Table of Contents

August 2004; 4 (4)




  • μ-Opioid receptor agonists are commonly utilized as analgesics for treatment of acute pain and some chronic pain syndromes. In addition to their outstanding effectiveness, opioids, unfortunately, promote respiratory depression. Indeed, opioid–induced respiratory depression can result in hypoventilation and neurologic injury, and may arise as a consequence of μ-opioid receptor–mediated blockade of specialized respiratory neurons in the brainstem. Manzke and coworkers have suggested that the serotonin receptor subtype 5-HT4a (5-HT4aR) could serve as a useful therapeutic target for the treatment or prevention of opioid–induced respiratory depression. This hypothesis derives from the finding that the 5-HT4aR and the μ-opioid receptors affect the intracellular concentration of cyclic AMP in opposing ways. The findings are a significant milestone in ongoing efforts to understand the analgesia–ventilation link.

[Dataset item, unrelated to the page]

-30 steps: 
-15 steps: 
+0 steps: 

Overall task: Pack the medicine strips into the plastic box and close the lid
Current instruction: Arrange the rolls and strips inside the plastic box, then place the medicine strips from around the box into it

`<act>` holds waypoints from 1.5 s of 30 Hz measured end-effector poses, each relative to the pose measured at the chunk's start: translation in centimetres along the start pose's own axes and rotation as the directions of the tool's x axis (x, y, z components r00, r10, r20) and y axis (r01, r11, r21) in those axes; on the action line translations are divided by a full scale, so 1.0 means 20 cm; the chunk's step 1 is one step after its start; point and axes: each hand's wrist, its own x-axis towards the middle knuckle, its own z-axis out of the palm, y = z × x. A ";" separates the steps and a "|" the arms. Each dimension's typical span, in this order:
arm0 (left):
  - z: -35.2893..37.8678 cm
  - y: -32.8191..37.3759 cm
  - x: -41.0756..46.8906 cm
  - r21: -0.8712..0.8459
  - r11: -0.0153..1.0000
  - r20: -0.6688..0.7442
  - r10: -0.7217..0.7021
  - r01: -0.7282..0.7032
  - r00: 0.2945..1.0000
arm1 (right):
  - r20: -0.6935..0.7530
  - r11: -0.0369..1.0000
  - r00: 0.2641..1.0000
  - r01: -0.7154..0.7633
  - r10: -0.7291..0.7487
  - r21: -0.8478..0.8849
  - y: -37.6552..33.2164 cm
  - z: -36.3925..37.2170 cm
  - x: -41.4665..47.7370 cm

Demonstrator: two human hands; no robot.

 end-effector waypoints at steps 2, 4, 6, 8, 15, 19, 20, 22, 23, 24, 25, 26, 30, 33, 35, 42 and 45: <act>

  • Heterotrimeric Gαβγ proteins regulate the transduction of extracellular signals from a vast number of cell surface receptors. One mechanism for integrating the diverse molecular messages that are received by G protein–coupled receptors is the production of multiple isoforms of the three subunits that constitute the G protein. A multiplicity of Gα forms has been recognized for some time, but it is also becoming clear that the β- and γ-subunits exist in varying forms that, in heterodimeric combinations, can specify alternative downstream signals as well as interact selectively with particular Gα isoforms. Key to developing therapeutics that can refine or limit physiological and pathophysiological G protein–propagated signals will be an understanding of the roles and combinatorial potential of distinct Gα, Gβ, and Gγ species, including their associations with other proteins.

  • Designing better inhalational anesthetics may be as simple as identifying those volatile compounds that target specific protein domains, resulting in the disruption of multiprotein complexes at synaptic termini. New research reveals that biologically useful concentrations of inhaled anesthetics can interrupt the interactions between PDZ domains and their cognate binding sites (i.e., other PDZ domains and different motifs) on other proteins. Thus, the authors point out, a sophisticated two-pronged approach to improved anesthesia might involve tailoring some compounds that target synaptic receptor activity and other compounds that target intracellular PDZ domain–mediated interactions located proximal to the synapse.

  • The development of new drugs is frequently configured as a search for “blockers” of specific molecular signals (i.e., a search for simple competitive antagonists). In contrast, allosteric antagonists can be sought for their ability to “permit” receptor function, albeit described by altered kinetics, with regard to a particular agonist. Indeed, the use of permissive antagonists—or better said, permissive “modulators,” for they may actually promote agonism—offers therapeutic modalities distinct from simple “blockers.” An allosteric change that may obliterate receptor function with respect to one agonist, for example, may be inconsequential with respect to another. An appreciation of this selective aspect of allostery can thus be relevant to any attempt to “block” receptor function.